---------- INFORMATION SHOWN

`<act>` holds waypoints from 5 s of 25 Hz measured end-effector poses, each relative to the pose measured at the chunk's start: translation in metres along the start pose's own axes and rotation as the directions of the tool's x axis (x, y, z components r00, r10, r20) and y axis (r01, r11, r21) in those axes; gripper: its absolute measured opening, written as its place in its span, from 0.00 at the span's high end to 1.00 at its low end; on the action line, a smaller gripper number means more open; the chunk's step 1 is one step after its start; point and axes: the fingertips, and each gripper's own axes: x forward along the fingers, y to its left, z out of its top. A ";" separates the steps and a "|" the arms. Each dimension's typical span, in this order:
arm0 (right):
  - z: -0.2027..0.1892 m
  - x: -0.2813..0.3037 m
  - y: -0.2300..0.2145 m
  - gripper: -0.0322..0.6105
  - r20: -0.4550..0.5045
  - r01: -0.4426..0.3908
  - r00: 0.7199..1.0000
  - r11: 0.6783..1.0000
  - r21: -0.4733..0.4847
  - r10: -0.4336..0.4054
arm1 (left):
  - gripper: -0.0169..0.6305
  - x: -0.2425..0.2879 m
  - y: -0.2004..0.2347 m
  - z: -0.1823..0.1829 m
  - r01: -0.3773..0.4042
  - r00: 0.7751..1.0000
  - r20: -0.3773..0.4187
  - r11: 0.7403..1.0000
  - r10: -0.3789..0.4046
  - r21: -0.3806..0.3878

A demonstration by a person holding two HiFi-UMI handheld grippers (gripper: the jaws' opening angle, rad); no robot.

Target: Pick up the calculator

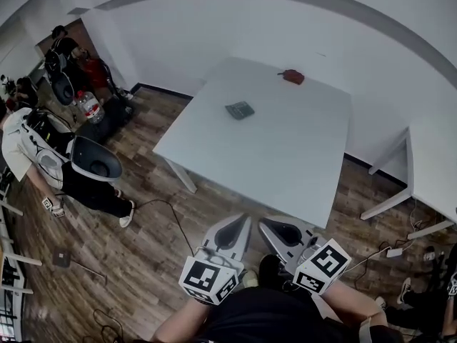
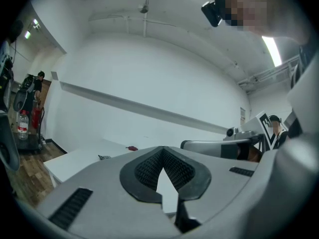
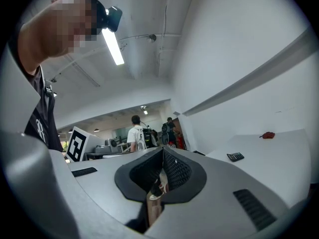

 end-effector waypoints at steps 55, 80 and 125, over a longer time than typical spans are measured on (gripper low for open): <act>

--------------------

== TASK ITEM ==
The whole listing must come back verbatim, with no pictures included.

== TASK RESPONSE ==
`<act>` holds waypoints from 5 s of 25 Hz measured end-effector poses, each relative to the pose measured at the chunk's start: translation in metres along the start pose's own axes and rotation as the directions of the tool's x axis (x, y, z components r00, r10, r20) and y axis (r01, r11, r21) in those axes; gripper: its absolute measured opening, written as its place in its span, from 0.00 at the span's high end to 1.00 at its low end; on the action line, a smaller gripper number means more open; the chunk's step 1 is one step after its start; point and axes: the fingertips, and each gripper's own axes: x forward along the fingers, y to its left, z out of its top. A ";" separates the steps and a "|" the arms. Each dimension's typical span, in this order:
arm0 (right):
  - z: -0.2027..0.1892 m
  - x: -0.2813..0.3037 m
  - y: -0.2300..0.2145 m
  - gripper: -0.0322..0.6105
  - r20: -0.4550..0.5045
  - r01: -0.4426..0.3908
  - r00: 0.7199..1.0000
  - r11: 0.6783..1.0000
  - r21: -0.4733..0.4847
  - r10: -0.4336..0.4054
arm1 (left):
  - gripper: -0.0169..0.6305
  - x: -0.2425..0.2879 m
  - y: -0.2004..0.2347 m
  - z: -0.1823..0.1829 m
  - r01: -0.3773..0.4042
  - r00: 0.7751..1.0000
  - r20: -0.3773..0.4187
  - r11: 0.7403..1.0000
  - r10: -0.3789..0.4046
  - r21: -0.3806..0.3878

A demonstration by a person holding two HiFi-UMI handheld grippers (gripper: the jaws' opening angle, rad); no robot.

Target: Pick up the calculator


 end-effector waypoints at steps 55, 80 and 125, over a longer time than typical spans are measured on (gripper low for open): <act>

No more output will be produced for this exercise.